Omar Galliani
BIOGRAFIA DI OMAR GALLIANI
Omar Galliani, nato a Montecchio Emilia nel 1954, è uno dei massimi esponenti dell'arte contemporanea italiana. In un'epoca dominata dalle tecnologie, la sua ricerca artistica si incentra sulle possibilità del disegno utilizzando il carboncino e la matita. Le sue opere, pervase dal dualismo luce-tenebre del chiaroscuro, lasciano apparire e dissolvere le immagini, che assumono così la valenza alchemica di visioni, simboli. Si tratti di donne, di dettagli del corpo, di cose, le immagini prendono forma da uno sfondo oscuro, indistinto.

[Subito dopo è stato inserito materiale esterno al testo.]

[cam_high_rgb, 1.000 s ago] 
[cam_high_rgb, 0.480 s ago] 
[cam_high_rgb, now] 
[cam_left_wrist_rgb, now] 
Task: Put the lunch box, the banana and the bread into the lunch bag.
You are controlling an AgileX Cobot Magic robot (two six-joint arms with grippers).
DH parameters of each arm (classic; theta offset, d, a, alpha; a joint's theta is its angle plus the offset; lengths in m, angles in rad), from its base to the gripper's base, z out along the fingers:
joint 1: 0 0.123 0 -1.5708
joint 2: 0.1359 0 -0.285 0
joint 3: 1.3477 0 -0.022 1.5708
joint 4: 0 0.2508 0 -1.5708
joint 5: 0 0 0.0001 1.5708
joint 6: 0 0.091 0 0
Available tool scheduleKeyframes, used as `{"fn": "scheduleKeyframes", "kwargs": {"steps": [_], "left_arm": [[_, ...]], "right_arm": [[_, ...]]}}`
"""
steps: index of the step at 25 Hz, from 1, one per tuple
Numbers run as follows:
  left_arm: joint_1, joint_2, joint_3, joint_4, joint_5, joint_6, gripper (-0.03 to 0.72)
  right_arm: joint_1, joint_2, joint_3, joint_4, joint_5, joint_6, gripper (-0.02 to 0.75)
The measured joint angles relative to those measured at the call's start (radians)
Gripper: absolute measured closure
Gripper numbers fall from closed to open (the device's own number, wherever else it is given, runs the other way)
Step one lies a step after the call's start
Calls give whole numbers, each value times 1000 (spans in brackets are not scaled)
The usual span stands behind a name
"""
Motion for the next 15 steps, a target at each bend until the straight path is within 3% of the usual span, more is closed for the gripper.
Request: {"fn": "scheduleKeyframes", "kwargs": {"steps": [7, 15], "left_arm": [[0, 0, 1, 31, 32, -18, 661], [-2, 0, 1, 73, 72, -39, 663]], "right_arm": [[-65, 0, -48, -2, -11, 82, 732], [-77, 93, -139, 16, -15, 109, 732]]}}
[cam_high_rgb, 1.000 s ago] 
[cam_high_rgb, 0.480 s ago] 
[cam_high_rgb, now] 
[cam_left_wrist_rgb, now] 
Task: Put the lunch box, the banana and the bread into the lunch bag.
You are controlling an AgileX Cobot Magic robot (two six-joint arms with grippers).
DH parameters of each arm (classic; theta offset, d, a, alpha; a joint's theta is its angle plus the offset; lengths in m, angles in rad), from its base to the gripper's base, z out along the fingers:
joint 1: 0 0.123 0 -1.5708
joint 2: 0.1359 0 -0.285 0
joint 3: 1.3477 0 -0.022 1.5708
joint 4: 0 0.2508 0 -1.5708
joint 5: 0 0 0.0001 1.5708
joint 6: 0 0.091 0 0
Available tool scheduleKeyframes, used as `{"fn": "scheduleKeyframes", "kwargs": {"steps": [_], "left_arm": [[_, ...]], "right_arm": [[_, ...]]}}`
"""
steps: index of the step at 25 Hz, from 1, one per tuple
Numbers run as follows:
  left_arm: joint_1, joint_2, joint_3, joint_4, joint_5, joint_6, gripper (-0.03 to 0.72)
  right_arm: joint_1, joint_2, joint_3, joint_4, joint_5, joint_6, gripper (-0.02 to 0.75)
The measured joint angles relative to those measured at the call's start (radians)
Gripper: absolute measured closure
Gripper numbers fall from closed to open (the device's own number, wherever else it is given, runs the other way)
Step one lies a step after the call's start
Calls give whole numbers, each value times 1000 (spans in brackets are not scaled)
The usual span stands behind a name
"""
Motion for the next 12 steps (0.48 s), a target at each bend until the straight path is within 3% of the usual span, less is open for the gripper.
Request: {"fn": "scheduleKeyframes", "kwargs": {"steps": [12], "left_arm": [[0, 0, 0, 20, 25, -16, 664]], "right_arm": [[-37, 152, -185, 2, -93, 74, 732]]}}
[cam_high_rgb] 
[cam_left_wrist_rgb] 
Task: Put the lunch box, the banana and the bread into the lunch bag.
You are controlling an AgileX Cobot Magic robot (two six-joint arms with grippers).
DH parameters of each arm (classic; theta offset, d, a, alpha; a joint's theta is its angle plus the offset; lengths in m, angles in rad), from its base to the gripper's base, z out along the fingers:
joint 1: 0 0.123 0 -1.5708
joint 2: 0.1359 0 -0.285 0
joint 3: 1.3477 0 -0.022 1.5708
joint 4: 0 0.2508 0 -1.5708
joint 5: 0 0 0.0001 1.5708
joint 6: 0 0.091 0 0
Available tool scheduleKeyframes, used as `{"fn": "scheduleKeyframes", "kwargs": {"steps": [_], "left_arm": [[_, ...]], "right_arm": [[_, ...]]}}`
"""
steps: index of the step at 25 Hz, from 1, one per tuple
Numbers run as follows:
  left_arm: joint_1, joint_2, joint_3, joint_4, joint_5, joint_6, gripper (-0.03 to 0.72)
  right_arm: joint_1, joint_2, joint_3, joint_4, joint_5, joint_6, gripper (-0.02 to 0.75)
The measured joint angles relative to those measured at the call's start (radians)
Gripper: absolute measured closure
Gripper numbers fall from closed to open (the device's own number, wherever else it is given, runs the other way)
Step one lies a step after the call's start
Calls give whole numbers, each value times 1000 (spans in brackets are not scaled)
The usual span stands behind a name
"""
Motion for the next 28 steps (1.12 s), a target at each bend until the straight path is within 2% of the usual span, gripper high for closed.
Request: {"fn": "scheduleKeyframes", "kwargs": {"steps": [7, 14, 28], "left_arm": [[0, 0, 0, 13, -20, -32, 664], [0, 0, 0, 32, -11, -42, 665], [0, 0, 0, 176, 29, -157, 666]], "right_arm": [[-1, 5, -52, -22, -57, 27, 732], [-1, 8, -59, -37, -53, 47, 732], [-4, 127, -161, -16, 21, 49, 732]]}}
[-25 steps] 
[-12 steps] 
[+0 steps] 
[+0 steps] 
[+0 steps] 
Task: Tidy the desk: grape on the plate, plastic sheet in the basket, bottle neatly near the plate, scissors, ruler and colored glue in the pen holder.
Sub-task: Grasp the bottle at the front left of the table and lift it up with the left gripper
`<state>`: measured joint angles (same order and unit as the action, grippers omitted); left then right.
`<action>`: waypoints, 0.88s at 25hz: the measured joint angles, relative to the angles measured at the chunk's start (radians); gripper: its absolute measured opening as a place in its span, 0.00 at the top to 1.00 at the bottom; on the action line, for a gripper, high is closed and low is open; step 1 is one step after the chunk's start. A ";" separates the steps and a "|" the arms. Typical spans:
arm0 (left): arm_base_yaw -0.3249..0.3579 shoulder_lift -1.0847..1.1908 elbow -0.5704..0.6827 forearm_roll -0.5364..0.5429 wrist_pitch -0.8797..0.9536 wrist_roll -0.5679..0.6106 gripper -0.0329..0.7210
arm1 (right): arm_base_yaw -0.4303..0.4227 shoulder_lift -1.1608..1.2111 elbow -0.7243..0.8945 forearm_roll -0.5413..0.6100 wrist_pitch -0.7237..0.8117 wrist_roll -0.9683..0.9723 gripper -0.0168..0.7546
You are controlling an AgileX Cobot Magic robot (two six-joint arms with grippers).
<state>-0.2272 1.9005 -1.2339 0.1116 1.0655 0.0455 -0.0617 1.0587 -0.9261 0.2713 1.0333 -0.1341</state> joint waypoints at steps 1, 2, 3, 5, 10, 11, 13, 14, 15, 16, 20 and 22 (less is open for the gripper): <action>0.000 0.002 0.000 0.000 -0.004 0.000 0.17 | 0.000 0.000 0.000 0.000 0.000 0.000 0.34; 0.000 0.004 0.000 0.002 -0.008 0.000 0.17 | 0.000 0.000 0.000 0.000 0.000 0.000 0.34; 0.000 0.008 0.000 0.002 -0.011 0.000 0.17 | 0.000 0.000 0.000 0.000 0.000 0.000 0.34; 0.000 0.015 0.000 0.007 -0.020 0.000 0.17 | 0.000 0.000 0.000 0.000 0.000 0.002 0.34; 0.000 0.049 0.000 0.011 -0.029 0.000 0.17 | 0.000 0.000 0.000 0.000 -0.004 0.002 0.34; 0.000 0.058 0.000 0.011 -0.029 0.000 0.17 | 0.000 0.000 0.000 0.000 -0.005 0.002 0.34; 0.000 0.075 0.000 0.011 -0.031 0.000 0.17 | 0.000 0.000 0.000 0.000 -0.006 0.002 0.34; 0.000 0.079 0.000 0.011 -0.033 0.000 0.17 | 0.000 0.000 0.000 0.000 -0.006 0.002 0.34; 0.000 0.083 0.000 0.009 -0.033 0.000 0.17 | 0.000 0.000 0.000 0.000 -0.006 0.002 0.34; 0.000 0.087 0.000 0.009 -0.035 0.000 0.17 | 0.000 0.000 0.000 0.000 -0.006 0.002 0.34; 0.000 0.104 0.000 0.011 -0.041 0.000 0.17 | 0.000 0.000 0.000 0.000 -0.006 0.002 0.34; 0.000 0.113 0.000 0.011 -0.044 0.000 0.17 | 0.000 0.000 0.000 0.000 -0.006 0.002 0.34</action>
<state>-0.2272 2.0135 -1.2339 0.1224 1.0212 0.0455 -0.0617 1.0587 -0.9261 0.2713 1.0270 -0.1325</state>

Si è fortemente affermato nell'ultimo decennio nella sfera dell'arte contemporanea internazionale. È esponente di spicco del gruppo degli anacronisti, sostenuto da Maurizio Calvesi, e del movimento Magico primario del critico Flavio Caroli; gli anacronisti si richiamano a una cultura umanistica tipicamente italiana, riformulano e contaminano iconografie e soggetti classici. Galliani negli anni Ottanta è stato invitato a tre edizioni della Biennale di Venezia, nella seconda delle quali, nel 1984, Calvesi lo ha presentato con una sala personale alla sezione “Arte allo specchio”. Sempre negli anni Ottanta l'artista partecipa alla Biennale di San Paolo del Brasile, espone presso il Museo d'Arte Moderna di Tokio, alla Quadriennale di Roma, alla Galleria d'Arte Moderna di Bologna, al Frankfurter Kunstverein di Francoforte. Nel 1990 lo Scottsdale Center for the Arts dell'Arizona lo invita alla mostra “Artists and hunger”. Il Museo d'Arte Contemporanea e la Marian Locks Gallery di Philadelphia presentano una selezione di sue opere su tavola. Le rassegne proseguono nel Palazzo delle Stelline a Milano, al Museo d'Arte Moderna e Contemporanea di Modena con una personale, nel 1993 Achille Bonito Oliva lo invita al Palazzo delle Esposizioni nella mostra “Tutte le strade portano a Roma?”. E poi, rassegne al Museo d'Arte Moderna di Budapest, di Pechino, che nel 2000 ospita una sua ampia personale, e al PAC di Milano. Nel 2003 l'artista, dopo essere stato invitato alla Biennale di Praga, partecipa e vince la prima edizione della Biennale di Pechino con una monumentale opera, “Nuove Anatomie”, allestita al China National Museum of Fine Arts. Il riconoscimento anticipa una serie di personali previste, tra il 2004 e il 2006, nei musei d'arte contemporanea di Shanghai, Pechino, Hong Kong, Tokyo, Kyoto, Buenos Aires, San Paolo, Città del Messico, Miami e Los Angeles.